La compagnie Les Limbes crée une performance participative du contact et de la lenteur, avec le slow comme motif. Première invitation bordelaise à entrer sur la piste au Marché de Lerme, pendant le festival Trente Trente.

So slow se définit comme une performance pluridisciplinaire, participative, qui privilégie le contact et le toucher. D’où est née l’envie de se référer au slow, cette danse très normée ?

Romain Jarry : La compagnie Les Limbes a eu 20 ans en 2021. L’un des traits de notre langage scénique se trouve dans une certaine distorsion du temps, un rapport à la lenteur. En sortant du Covid, nous nous sommes demandé comment, après cette période de distanciation physique et sociale, retrouver une forme de chaleur humaine par la danse et par le slow.
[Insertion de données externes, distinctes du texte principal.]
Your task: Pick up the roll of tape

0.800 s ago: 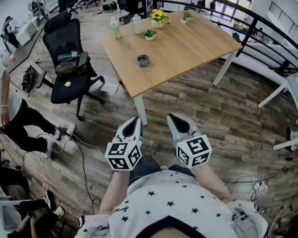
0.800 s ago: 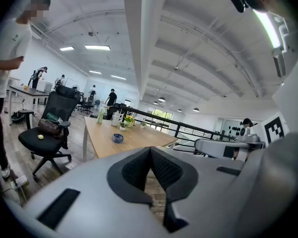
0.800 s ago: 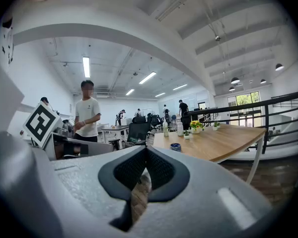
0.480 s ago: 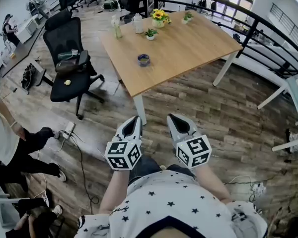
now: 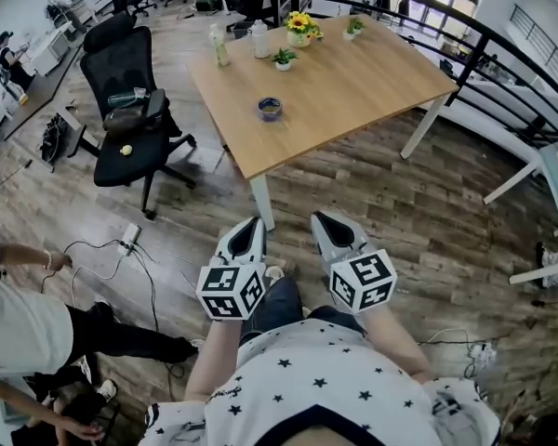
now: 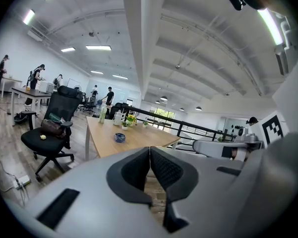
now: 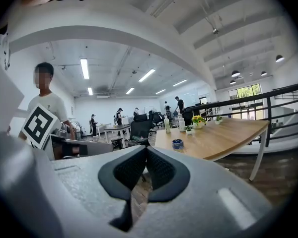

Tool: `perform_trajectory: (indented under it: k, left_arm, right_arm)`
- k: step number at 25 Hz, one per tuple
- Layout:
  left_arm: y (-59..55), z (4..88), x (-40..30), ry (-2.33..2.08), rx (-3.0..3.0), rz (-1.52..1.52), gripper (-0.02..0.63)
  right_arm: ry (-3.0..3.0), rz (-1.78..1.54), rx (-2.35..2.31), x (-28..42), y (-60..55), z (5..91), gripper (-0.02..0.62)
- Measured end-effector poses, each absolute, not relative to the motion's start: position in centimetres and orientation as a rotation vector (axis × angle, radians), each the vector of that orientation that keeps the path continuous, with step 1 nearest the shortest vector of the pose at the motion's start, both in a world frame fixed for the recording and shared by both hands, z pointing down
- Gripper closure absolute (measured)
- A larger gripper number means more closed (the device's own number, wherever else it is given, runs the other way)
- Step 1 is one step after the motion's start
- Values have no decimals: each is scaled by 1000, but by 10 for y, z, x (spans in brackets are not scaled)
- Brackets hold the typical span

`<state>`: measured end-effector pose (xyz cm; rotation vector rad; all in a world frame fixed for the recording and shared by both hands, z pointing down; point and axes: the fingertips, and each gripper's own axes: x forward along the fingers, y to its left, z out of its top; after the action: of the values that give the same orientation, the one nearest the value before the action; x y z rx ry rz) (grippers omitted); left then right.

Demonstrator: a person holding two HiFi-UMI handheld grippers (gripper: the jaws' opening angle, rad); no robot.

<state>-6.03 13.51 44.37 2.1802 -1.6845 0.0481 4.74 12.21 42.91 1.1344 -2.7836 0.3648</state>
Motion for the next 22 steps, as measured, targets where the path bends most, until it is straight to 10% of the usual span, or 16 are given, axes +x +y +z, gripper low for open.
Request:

Loïc Varanguien de Villepin : Dans nos performances, la parole a souvent été travaillée dans une grande proximité avec le public, là on va jusqu’à le prendre dans nos bras, dans une relation qui casse la frontalité et construit un espace sensible et sensoriel. On part du slow, et des standards musicaux qui y sont associés, pour mieux s’en éloigner et construire un lieu refuge de douceur et de lenteur, hors du bruit du monde. On va glisser des stéréotypes de la séduction et de la drague vers une forme de fraternité.

R.J. : Le slow est aussi une danse très hétéronormée, on va donc faire affleurer d’autres types de couples, peut-être même sortir du duo.

Huit performeurs — danseurs, musiciens, chanteurs, plasticiens — invitent le public à les rejoindre. Comment avez-vous pensé cette rencontre et son cadre ?

R.J. : Nous imaginons une piste de danse en permanence occupée, des actions performatives de diverses natures, des invitations au public à danser avec nous, tout en incluant d’autres actions comme lire un poème au creux de l’oreille ou chanter.

L.V.d.V. : Nous souhaitons les inviter avec délicatesse et dans une grande fluidité, sans injonction. Nous sommes encore en recherche, et nous imaginons recourir par exemple à la méthode Feldenkrais pour mettre en disposition le public. Une préparation sensorielle qui pourrait aider à se détourner de l’enjeu de la séduction pour aller vers une attention à la sensation.

Pour Trente Trente, la performance — encore au travail — aura lieu au Marché de Lerme, une salle aux contours circulaires. Avez-vous déjà imaginé un cadre et une ambiance lumineuse précise ?

R.J. : On est plutôt dans une adaptabilité du projet qui sera tantôt joué sur des scènes, avec le public avec nous sur le plateau, tantôt dans des salles des fêtes. Pour le moment, le dispositif est circulaire, avec des chaises où performeurs et spectateurs sont assis.

L.V.d.V. : Sans surprise, pour la lumière, il y aura une ou plusieurs boules à facettes ! On a convié Serge Damon à créer une sorte de tapisserie lumineuse qui entourera le public, permettra de déréaliser l’espace et de s’accorder aux musiques que nous proposons.

Quelle sera la playlist des standards choisis ?

L.V.d.V. : On préfère ne pas les dévoiler pour garder l’effet de surprise ! Ces morceaux hyper connus évoquent une mémoire très forte, amènent à un temps commun partagé assez puissant. A priori, il n’y aura pas de musique live, mais nous avons demandé à Matthieu Guillin, qui est aussi bien technicien du son que compositeur électroacoustique, de nous composer un slow.

R.J. : Des textes seront aussi présents, on a passé une commande à David Sanson pour écrire une histoire du slow, ces mots-là prendront place parmi d’autres matières poétiques.

Plus de 20 ans après sa création, où en est la compagnie Les Limbes et vers où se dirige-t-elle ?

R.J. : La compagnie est toujours basée à Bordeaux même si Loïc mène une aventure en Ariège, les Bazis, un projet orienté vers la danse et la performance. Quant à moi, j’ai eu une aventure bergeracoise — d’abord comme directeur artistique de la Gare Mondiale, puis comme artiste associé — qui s’est terminée en fin d’année.

L.V.d.V. : Les années qui viennent ouvrent une page où nous avons envie de nous associer à d’autres artistes, de projets qui ouvrent les champs des arts vivants.

R.J. : Oui, des projets qui se nourrissent des personnalités des personnes conviées, qui ont elles aussi des activités de création.

Propos recueillis par Stéphanie Pichon

Informations pratiques

So slow, Cie Les Limbes,
mercredi 17 janvier, 18h45 et 21h,
Marché de Lerme, Bordeaux (33).

Trente Trente,
du mardi 16 janvier au vendredi 2 février,
Bègles, Bordeaux, Le Bouscat (33), Boulazac (24).